Listed entries →
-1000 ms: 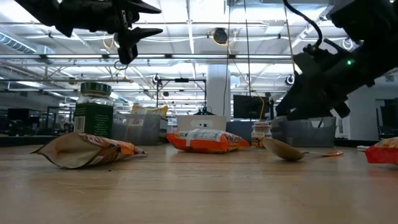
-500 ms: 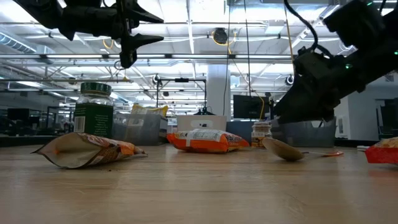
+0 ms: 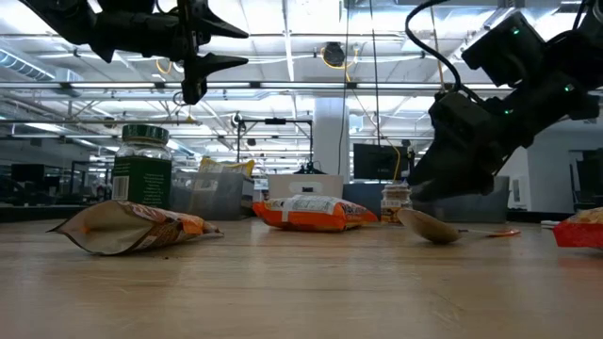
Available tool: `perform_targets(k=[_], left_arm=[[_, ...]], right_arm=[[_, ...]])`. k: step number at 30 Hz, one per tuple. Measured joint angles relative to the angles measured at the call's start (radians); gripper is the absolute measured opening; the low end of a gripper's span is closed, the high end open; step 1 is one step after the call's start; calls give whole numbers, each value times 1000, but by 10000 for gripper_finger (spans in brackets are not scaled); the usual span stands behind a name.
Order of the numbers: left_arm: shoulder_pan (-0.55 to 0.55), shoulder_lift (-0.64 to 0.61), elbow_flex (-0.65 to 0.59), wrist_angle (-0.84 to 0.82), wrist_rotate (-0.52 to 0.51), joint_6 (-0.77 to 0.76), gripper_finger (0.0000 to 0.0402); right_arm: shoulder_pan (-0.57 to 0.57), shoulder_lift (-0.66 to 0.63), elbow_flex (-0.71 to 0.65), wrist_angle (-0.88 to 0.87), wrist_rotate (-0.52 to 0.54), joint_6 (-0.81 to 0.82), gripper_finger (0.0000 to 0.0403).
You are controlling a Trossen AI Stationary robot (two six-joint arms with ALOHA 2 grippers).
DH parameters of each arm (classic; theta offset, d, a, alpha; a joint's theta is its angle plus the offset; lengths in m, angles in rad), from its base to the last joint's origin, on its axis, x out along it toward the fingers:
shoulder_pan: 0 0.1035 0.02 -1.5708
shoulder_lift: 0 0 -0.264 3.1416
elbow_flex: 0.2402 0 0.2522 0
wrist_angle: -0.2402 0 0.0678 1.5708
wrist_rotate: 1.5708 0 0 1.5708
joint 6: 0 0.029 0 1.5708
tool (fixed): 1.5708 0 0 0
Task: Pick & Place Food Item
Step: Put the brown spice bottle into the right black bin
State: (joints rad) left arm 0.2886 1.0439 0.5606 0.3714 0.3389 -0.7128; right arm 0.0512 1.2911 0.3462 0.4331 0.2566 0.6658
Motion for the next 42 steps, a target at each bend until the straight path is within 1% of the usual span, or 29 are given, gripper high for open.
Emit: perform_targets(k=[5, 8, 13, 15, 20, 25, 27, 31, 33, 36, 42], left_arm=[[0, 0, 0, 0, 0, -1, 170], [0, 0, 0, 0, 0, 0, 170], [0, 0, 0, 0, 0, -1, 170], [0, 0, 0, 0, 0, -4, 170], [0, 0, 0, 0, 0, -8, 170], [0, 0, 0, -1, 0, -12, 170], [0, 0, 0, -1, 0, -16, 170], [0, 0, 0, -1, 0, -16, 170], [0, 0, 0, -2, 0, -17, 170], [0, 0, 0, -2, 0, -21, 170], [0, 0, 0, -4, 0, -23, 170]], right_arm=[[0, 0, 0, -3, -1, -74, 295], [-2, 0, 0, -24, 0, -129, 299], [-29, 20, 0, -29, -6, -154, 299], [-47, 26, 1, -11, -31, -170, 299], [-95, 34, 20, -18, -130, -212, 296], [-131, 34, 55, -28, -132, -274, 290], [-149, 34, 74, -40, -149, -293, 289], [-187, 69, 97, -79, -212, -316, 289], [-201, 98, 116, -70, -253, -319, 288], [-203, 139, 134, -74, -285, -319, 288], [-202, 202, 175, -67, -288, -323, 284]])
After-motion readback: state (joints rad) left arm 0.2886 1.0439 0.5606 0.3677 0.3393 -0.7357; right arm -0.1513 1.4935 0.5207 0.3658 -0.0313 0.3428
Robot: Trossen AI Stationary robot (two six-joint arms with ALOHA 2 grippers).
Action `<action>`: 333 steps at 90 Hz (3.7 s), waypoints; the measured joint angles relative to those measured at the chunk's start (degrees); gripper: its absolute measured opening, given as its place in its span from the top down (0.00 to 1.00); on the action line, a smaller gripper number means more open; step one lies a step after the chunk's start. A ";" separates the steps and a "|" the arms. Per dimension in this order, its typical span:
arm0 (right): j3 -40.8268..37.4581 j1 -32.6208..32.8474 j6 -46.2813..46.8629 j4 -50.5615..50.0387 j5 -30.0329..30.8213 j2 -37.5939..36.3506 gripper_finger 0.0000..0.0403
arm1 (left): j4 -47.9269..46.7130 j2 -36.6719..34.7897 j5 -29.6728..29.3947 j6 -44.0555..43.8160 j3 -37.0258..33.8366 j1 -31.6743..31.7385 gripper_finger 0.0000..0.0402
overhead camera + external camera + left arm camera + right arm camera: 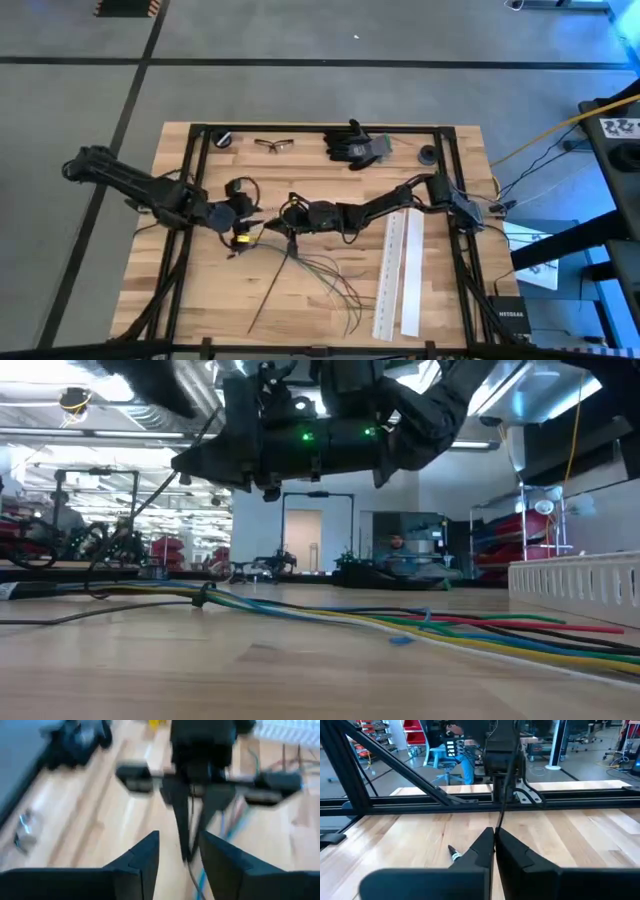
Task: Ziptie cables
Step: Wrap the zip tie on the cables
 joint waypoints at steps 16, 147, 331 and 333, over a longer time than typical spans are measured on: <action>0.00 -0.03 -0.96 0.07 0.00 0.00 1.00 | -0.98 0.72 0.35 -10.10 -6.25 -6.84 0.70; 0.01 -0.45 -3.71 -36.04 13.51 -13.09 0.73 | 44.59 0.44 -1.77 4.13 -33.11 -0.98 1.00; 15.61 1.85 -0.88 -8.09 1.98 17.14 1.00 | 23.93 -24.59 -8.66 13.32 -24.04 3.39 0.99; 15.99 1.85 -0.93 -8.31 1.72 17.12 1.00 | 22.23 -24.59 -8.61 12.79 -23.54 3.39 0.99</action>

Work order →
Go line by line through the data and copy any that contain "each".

Exercise answer →
Available tool: `perform_targets(k=[_], left_arm=[[_, ...]], right_arm=[[_, ...]])`. k: step number at 30 Hz, one per tuple. Measured joint angles relative to the angles measured at the call's start (radians); gripper is the absolute measured opening; the low end of a gripper's span is closed, the high end open; step 1 is one step after the call's start; calls give whole numbers, each value times 1000, but by 10000 for gripper_finger (spans in brackets are not scaled); the usual span stands behind a name.
DH parameters of each arm (classic; theta offset, d, a, alpha; a joint's theta is its angle plus the offset; lengths in m, angles in rad), from its base to the last joint's origin, on its axis, x out along it toward the fingers:
Motion for the next 42 steps, a target at each bend until the straight path is within 1% of the usual span, or 29 are given, gripper high for open.

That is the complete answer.